During the 1940s the migration of black labor off the farm found its way into the South's non-durable goods manufacturing plants, narrowing the racial gap in employment shares; and into durable-goods manufacturing, increasing the racial gap there. The proportion of black men employed in trade and professional services also rose over the decade. Black employment in personal services fell (the white share did not), suggesting the relatively high share of black employment in services in 1940 may have been a consequence of the Great Depression. The racial gap in employment increased in mining-construction, financial and business services, and government.

The distribution of employment across occupations in the South was more racially dissimilar than the distribution of employment across industries. At the turn of the century black men were severely under- represented in white-collar jobs. Sixteen percent of white men held white collar jobs, compared with 1.8 percent of black men, or a racial gap of 14.5 percentage points. In the next several decades, black men entered white- collar occupations, increasing the percent so employed to 3.7 percent in 1940 and to 5.5 percent in 1950. But the fraction of white men with white collar jobs rose even faster. By 1940 the racial gap in white collar employment was 22 percentage points. The gap increased to 24 percentage points in 1950. Disaggregation of the data on white-collar employment further reveals that, throughout the period, a majority of black professionals in the South were found in just two occupations, teaching and preaching. Cross-classifications of industry and occupation show that blacks holding managerial positions were mostly self-employed businessmen, in wholesale and retail trade, financial and business services (for example, real estate agencies), or personal services.
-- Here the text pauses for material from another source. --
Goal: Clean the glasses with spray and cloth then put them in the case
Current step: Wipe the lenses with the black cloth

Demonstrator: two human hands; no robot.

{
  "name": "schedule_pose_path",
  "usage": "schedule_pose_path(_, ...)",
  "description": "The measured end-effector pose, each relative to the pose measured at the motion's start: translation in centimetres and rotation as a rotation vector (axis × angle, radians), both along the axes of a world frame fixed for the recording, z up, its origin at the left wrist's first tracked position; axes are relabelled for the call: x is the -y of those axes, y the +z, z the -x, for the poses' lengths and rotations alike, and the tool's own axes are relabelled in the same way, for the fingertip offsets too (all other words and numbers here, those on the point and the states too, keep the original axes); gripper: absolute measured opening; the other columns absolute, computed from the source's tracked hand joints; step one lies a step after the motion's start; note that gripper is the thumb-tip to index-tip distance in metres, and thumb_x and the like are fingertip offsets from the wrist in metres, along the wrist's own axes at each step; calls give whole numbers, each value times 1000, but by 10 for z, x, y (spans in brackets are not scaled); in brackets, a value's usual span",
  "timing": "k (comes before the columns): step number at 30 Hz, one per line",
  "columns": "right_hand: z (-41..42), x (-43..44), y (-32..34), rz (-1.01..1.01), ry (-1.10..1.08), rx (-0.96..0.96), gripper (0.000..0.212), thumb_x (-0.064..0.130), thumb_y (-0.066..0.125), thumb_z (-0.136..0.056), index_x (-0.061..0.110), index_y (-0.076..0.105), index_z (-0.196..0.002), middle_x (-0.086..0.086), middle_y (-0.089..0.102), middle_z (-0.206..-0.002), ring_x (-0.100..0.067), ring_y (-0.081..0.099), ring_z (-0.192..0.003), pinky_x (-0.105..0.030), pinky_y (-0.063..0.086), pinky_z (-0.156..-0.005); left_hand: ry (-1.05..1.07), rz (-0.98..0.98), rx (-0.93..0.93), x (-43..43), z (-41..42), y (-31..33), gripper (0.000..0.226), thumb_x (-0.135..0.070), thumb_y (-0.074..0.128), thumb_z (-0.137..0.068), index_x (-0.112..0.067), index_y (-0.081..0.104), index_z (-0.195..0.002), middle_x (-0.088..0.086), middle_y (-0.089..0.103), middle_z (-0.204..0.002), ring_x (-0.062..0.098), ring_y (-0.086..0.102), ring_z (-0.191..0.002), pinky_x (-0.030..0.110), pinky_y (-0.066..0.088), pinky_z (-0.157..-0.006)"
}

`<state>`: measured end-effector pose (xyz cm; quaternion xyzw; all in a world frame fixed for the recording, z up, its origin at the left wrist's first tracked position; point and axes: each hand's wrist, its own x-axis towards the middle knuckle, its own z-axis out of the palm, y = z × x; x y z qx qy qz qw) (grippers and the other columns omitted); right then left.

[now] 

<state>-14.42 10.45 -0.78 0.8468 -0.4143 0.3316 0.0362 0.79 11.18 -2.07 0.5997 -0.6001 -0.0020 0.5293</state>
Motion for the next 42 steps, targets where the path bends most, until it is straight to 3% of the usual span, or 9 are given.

If black employment in white-collar work lagged behind white employment, a skilled blue collar job was another means of upward mobility. But blacks were under-represented in skilled blue-collar jobs, and their under-representation increased over time as well. In the 1900 sample 3.8 percent of black men held skilled blue-collar jobs, compared with 9.5 of white men. The black proportion increased to 4.8 percent in 1910, but the increase in the white proportion was larger, so that the racial gap in skilled blue-collar employment rose to 7 percentage points. The fraction of adult black men in 1940 with skilled blue-collar jobs was actually lower than in 1910. Black employment in the skilled trades expanded during the war decade, but growth in white employment was greater, and the racial gap rose to 13 percentage points by 1950.

In the semi-skilled operative category blacks were under- represented slightly in 1900. About 5 percent of black men in the 1900 sample held such jobs compared with 5.7 percent of white men. In the next forty years, the fraction of adult black men in semi-skilled occupations increased, but white employment in semi-skilled jobs rose even faster, to 7.3 percentage points in 1940. But the racial gap closed abruptly during the 1940s, as black men filled newly-created jobs in Southern factories.

If they had problems finding white and skilled blue collar employment, black men had much less trouble getting a low-paying service job or a job as an unskilled laborer. The proportion of black men in service occupations (such as domestic, personal services or protective services) more than doubled over the first half of the twentieth century. In the 1950 sample 10.3 percent of black men held service jobs, compared with only 3.5 percent of white men. The racial gap in domestic employment -- 6.8 percentage points -- was nearly three times as large as in 1900. The proportion of black men working as unskilled non-farm laborers remained roughly constant between 1900 and 1950, at about 23 percent. The proportion of white men in such jobs, however, declined consistently, from 8.1 percent in 1900 to 5.3 percent in 1950. Consequently, the racial gap in unskilled non-farm employment increased, from 15.7 percentage points in 1900 to 17.3 percentage points in 1950.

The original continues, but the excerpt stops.